Thursday, August 11, 2016
DEA Declares War On Water
A friend posted a report that the DEA continues to regard marijuana as a dangerous drug requiring a high level of illegality. A lengthy series of interesting comments followed. I'm really not feeling well enough to repost them, so anyone reading this blog will have to do without them. Nevertheless, the discussion was interesting enough that I also commented.

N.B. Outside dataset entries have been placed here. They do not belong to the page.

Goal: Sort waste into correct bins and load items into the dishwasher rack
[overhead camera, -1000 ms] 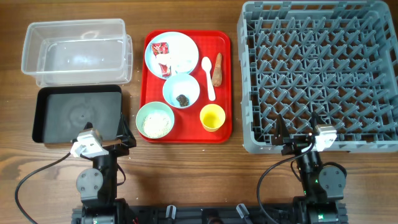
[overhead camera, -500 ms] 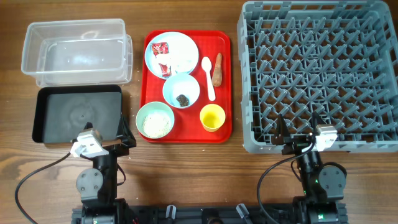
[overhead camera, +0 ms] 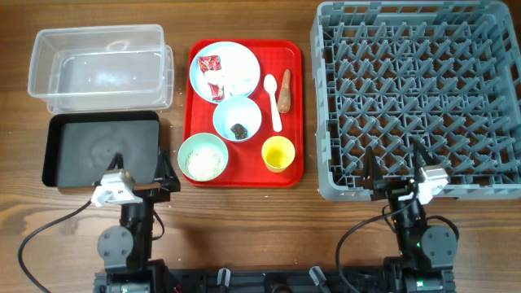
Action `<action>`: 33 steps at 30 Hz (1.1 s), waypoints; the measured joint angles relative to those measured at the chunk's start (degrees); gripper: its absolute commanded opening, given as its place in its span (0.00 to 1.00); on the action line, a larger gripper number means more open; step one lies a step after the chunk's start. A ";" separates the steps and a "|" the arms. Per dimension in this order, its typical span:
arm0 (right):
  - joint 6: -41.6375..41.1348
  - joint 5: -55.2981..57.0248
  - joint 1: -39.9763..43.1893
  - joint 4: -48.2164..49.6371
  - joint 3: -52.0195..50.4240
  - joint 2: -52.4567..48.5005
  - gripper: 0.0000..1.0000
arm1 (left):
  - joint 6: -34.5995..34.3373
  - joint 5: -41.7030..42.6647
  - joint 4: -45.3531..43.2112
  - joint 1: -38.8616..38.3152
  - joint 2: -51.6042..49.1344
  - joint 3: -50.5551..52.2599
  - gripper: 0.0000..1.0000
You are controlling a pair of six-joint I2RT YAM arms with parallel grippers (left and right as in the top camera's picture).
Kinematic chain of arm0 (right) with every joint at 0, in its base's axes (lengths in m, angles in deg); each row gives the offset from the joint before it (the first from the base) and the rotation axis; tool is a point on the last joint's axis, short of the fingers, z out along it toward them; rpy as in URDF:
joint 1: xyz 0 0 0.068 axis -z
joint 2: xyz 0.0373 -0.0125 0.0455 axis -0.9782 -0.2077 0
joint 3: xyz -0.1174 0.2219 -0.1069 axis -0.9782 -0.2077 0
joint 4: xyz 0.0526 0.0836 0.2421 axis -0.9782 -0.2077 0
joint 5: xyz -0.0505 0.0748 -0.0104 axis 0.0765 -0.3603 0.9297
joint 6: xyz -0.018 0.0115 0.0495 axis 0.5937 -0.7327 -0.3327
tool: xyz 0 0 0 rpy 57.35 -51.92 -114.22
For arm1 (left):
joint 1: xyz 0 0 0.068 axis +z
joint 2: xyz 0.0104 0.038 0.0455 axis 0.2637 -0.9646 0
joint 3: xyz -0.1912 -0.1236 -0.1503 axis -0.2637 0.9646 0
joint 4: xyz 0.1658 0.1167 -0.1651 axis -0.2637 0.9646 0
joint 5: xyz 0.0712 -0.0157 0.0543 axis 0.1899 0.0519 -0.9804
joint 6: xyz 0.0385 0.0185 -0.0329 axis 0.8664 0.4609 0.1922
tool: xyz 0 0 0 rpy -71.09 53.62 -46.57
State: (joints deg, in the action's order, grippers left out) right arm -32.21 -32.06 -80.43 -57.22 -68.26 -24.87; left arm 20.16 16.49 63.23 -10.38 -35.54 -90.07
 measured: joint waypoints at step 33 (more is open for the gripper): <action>-3.80 -8.79 0.22 -35.98 47.65 -50.66 1.00 | 6.84 10.45 44.13 -15.91 -112.19 -97.81 1.00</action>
State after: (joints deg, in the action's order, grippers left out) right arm -36.01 -40.84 -80.21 -93.20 -20.62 -75.54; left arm 27.00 26.94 107.36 -26.29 -147.73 -187.88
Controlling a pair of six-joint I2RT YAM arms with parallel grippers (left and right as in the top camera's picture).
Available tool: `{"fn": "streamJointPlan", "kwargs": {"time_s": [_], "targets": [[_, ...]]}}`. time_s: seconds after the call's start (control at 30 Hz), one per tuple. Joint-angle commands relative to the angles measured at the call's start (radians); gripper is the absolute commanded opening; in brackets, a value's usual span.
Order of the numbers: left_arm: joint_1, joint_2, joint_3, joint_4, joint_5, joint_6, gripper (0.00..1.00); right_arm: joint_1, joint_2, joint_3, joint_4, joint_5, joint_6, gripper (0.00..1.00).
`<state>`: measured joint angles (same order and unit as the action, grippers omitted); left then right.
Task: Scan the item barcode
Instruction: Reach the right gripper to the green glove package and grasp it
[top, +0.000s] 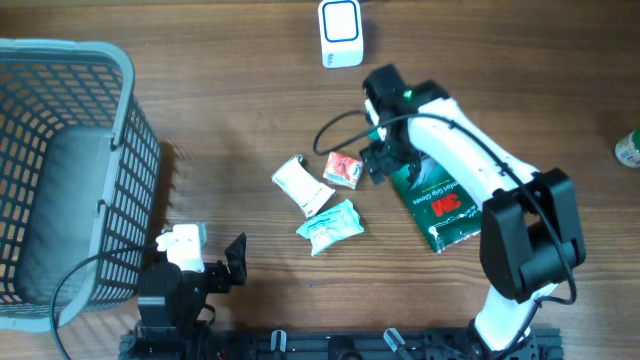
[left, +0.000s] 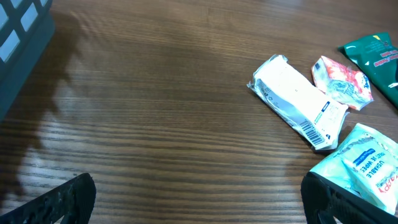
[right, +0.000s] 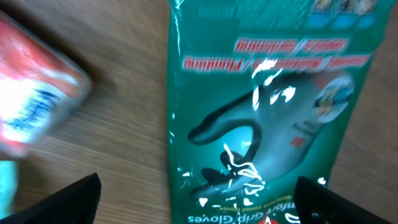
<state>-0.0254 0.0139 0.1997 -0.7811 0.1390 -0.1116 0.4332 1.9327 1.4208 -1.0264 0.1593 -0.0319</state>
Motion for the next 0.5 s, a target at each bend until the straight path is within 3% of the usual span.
{"fn": "streamJointPlan", "kwargs": {"time_s": [0.0, 0.33, 0.4, 0.43, 0.47], "targets": [[-0.003, -0.007, -0.005, 0.002, -0.002, -0.009, 1.0, -0.018, 0.015, -0.081, 0.058, 0.084, -0.01, 1.0], [-0.003, -0.007, -0.005, 0.002, -0.002, -0.009, 1.0, -0.108, 0.18, -0.206, 0.141, -0.134, -0.021, 0.97], [-0.003, -0.007, -0.005, 0.002, -0.002, -0.009, 1.0, -0.114, 0.225, -0.208, 0.125, -0.169, -0.016, 0.73], [-0.003, -0.007, -0.005, 0.002, -0.002, -0.009, 1.0, -0.115, 0.238, -0.208, 0.116, -0.193, -0.011, 0.47], [-0.003, -0.007, -0.005, 0.002, -0.002, -0.009, 1.0, -0.115, 0.24, -0.208, 0.105, -0.228, -0.009, 0.28]]}}
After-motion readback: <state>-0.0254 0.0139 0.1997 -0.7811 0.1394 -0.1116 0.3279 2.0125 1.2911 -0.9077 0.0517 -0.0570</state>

My post: The government's position is, and has been since its inception, irrational and self-destructive. John Erlichman has stated that:
“You want to know what this was really all about?” he asked with the bluntness of a man who, after public disgrace and a stretch in federal prison, had little left to protect. “The Nixon campaign in 1968, and the Nixon White House after that, had two enemies: the antiwar left and black people. You understand what I’m saying? We knew we couldn’t make it illegal to be either against the war or black, but by getting the public to associate the hippies with marijuana and blacks with heroin, and then criminalizing both heavily, we could disrupt those communities. We could arrest their leaders, raid their homes, break up their meetings, and vilify them night after night on the evening news. Did we know we were lying about the drugs? Of course we did.”

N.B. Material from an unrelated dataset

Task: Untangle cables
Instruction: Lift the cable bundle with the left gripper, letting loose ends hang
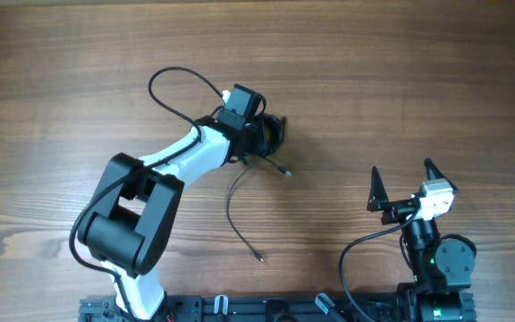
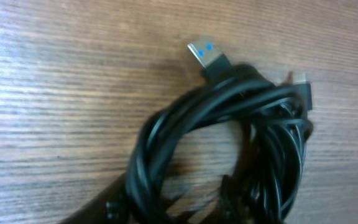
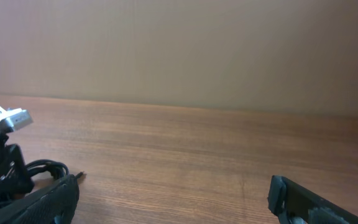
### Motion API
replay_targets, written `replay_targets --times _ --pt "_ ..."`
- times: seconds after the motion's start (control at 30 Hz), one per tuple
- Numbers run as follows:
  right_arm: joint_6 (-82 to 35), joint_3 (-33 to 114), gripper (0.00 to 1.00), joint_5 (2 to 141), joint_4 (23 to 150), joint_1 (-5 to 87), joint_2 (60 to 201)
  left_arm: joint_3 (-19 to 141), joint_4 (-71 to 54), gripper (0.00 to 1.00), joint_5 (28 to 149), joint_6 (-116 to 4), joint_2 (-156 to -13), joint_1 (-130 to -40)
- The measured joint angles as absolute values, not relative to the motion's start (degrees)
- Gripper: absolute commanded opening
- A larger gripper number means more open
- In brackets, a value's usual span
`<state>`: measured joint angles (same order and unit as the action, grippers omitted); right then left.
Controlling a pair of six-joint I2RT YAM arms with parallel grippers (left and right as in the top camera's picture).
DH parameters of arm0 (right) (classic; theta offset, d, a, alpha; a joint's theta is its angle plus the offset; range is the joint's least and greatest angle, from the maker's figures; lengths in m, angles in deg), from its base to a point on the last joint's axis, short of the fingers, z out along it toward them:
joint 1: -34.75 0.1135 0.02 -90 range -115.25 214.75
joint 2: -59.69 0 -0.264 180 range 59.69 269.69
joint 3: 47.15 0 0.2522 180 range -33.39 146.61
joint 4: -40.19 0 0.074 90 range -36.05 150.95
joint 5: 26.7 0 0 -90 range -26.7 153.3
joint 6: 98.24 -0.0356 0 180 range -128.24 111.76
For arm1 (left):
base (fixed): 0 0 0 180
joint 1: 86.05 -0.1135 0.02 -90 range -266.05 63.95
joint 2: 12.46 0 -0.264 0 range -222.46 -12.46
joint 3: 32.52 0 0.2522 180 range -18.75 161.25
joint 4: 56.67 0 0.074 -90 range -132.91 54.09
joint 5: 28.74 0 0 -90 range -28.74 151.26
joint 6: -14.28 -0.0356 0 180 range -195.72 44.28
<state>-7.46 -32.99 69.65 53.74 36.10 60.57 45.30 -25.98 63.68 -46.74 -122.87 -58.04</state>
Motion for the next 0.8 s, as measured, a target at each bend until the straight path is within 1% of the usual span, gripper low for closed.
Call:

Other former members of the Nixon administration have insisted that this must have been a satirical, non-factual statement. This is almost irrelevant. The effects of the war on drugs have been essentially identical to conducting a decades long assault on American society.
An enemy nation would be hard pressed to plan a more effective method of destabilizing and damaging the United States economically, socially, and morally. I sincerely doubt they could effectively implement such a plan.

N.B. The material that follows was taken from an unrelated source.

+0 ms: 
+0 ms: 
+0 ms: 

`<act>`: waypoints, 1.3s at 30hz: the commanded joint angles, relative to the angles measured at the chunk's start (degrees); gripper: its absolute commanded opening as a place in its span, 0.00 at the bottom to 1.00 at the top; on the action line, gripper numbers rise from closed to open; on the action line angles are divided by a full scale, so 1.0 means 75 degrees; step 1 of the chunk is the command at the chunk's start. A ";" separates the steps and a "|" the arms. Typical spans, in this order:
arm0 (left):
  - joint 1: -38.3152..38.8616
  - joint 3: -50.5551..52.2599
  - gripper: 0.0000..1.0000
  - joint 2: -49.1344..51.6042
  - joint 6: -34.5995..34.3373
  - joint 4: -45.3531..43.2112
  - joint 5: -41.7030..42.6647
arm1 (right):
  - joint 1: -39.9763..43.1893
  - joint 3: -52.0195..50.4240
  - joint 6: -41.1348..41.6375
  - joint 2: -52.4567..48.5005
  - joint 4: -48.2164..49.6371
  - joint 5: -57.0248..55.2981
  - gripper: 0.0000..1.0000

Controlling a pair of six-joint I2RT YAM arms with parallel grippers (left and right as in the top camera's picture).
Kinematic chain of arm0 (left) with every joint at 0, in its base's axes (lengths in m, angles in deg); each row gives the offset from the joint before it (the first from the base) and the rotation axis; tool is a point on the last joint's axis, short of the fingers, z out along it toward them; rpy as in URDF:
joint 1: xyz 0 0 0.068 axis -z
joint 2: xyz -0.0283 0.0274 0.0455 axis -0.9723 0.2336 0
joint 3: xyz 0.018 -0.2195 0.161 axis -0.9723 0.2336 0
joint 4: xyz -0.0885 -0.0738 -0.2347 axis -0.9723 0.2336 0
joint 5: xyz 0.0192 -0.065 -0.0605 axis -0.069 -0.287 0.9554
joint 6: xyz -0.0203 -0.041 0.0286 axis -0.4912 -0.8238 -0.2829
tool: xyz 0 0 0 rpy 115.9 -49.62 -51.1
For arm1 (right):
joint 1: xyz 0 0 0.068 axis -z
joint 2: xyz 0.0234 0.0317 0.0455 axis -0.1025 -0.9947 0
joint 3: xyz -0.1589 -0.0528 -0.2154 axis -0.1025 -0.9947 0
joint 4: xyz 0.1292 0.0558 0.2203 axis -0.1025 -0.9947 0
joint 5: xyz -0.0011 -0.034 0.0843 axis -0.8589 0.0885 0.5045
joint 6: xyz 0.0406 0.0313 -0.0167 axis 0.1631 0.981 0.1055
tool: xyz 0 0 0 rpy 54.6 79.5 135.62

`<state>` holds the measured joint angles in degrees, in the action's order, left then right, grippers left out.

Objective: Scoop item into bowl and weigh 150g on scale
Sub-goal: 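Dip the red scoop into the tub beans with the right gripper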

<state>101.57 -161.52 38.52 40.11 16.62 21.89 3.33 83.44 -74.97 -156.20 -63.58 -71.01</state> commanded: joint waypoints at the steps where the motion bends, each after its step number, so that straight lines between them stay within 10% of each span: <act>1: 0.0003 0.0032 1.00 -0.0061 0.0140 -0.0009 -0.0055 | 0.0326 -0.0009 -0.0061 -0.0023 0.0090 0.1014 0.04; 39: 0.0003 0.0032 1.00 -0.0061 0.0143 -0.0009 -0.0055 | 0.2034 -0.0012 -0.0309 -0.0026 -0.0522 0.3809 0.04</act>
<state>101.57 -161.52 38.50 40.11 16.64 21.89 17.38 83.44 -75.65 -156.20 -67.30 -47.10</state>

When the war on drugs was first announced, I was still a student. At that time many of us immediately responded, "Isn't this just Prohibition all over again? Wasn't that a miserable failure? Isn't this just going to make gangs more powerful and hurt the people it is supposed to protect?"
In Washington, and sadly much of America, the obvious is irrelevant.
(For the record, I don't use marijuana. I don't even use it medically.)